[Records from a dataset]
*** Begin section ***

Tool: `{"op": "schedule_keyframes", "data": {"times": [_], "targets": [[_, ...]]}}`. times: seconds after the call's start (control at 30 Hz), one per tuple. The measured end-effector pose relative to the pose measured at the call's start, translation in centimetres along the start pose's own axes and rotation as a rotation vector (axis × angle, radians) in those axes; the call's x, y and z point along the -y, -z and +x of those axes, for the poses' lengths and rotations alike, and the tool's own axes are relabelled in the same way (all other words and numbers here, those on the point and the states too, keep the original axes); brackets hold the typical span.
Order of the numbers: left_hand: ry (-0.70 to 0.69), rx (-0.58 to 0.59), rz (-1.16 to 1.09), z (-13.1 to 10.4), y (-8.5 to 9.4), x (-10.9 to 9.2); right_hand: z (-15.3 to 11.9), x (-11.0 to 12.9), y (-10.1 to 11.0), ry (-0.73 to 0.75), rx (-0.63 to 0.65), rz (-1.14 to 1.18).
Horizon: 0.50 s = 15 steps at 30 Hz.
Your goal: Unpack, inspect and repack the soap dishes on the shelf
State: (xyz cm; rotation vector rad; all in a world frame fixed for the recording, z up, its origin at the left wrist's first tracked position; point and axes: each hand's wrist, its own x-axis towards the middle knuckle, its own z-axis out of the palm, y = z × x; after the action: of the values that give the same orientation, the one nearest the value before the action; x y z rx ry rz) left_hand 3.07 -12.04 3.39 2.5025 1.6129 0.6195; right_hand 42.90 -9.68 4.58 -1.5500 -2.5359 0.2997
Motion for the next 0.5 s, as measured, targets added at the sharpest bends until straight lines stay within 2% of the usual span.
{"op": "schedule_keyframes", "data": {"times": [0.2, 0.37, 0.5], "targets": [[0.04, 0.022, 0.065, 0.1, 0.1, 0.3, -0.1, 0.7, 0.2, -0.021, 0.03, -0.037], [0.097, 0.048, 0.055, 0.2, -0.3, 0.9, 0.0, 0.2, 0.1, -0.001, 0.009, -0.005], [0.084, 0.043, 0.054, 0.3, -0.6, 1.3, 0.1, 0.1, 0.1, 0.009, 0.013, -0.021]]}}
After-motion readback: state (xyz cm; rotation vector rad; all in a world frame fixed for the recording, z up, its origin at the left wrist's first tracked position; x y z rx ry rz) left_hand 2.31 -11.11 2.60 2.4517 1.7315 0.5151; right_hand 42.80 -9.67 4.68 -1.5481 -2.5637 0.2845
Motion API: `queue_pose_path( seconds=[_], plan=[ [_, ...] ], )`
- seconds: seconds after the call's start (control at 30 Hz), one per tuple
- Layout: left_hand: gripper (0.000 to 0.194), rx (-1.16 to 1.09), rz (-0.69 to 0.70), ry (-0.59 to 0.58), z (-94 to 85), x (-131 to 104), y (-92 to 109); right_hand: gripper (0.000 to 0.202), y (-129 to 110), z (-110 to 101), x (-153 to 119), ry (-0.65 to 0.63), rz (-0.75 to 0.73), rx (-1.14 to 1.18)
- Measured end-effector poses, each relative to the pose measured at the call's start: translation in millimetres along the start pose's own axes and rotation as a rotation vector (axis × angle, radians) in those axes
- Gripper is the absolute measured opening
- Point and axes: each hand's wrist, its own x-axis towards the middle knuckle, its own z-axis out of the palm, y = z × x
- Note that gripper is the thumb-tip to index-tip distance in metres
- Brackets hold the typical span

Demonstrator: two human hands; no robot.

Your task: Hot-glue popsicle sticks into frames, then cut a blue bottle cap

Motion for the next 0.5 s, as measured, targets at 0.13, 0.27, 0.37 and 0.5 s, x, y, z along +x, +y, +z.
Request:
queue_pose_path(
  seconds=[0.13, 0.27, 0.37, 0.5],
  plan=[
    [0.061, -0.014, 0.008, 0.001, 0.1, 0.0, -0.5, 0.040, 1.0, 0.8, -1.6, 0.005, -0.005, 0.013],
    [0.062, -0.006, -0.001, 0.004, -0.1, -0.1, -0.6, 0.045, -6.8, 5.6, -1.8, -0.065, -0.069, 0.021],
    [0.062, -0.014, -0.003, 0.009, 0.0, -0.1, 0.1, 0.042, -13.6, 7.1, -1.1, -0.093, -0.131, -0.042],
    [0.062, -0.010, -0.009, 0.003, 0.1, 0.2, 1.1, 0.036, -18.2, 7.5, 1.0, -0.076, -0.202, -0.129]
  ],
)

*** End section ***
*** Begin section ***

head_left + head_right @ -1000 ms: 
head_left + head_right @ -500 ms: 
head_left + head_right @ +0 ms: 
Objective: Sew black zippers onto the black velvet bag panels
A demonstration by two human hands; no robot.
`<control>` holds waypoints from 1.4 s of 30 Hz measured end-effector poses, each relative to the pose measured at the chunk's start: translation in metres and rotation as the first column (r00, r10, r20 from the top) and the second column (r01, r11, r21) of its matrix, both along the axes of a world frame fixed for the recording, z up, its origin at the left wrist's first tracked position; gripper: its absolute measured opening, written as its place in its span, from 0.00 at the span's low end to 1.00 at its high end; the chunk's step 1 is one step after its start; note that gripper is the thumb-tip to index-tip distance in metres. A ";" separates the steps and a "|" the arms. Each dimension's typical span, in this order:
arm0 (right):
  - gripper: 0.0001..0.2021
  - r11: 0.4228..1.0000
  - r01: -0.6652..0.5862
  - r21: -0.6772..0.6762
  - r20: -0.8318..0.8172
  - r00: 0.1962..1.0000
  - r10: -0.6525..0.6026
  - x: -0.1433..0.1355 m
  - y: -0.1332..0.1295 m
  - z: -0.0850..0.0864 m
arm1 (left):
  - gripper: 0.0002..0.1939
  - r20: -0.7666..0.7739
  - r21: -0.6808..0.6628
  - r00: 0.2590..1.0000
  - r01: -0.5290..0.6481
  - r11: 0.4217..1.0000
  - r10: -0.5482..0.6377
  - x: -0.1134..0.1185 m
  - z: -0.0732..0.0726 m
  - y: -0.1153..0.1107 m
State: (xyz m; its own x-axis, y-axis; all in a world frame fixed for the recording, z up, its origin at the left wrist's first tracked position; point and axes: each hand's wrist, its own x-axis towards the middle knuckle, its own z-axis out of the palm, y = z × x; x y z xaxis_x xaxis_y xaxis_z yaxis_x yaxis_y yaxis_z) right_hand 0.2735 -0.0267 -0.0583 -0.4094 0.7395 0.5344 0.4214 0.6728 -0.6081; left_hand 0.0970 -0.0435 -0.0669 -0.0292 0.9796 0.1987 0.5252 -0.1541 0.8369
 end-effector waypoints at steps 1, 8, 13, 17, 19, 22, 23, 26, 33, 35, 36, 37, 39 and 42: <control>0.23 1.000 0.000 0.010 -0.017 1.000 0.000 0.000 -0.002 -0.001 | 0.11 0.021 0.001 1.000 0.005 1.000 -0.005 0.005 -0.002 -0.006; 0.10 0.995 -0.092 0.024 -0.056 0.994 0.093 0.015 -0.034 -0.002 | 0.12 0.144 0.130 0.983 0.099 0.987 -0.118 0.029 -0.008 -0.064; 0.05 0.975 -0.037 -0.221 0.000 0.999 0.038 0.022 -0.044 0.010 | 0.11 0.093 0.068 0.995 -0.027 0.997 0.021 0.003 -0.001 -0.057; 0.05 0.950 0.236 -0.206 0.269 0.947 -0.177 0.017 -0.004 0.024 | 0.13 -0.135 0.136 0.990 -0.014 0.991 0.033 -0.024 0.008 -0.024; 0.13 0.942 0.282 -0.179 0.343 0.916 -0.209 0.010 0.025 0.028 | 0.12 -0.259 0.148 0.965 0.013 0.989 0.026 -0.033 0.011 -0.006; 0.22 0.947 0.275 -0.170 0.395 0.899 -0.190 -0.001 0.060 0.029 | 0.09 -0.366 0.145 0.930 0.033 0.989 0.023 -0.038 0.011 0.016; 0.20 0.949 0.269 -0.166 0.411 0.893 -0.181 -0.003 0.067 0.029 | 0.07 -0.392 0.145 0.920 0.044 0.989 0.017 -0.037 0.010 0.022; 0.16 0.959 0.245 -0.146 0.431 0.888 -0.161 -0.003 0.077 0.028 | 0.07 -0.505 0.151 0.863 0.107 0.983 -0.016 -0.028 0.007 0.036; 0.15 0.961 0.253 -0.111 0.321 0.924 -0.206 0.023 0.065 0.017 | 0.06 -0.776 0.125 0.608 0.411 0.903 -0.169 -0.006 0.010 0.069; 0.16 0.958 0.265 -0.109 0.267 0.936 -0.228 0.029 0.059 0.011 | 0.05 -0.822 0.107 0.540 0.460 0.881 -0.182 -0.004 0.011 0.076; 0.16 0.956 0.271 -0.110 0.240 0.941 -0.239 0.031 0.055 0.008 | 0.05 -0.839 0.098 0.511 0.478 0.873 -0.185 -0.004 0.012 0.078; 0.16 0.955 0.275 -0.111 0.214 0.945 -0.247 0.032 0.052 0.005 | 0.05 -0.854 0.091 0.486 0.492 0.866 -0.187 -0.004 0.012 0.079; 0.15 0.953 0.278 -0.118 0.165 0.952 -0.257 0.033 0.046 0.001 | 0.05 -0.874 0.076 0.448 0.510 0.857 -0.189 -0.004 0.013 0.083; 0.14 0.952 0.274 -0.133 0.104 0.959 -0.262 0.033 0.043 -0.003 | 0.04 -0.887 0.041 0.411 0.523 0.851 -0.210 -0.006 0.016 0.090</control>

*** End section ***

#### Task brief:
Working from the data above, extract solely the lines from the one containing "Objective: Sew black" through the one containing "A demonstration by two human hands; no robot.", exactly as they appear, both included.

#### Response to the exercise:
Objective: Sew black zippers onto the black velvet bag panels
A demonstration by two human hands; no robot.

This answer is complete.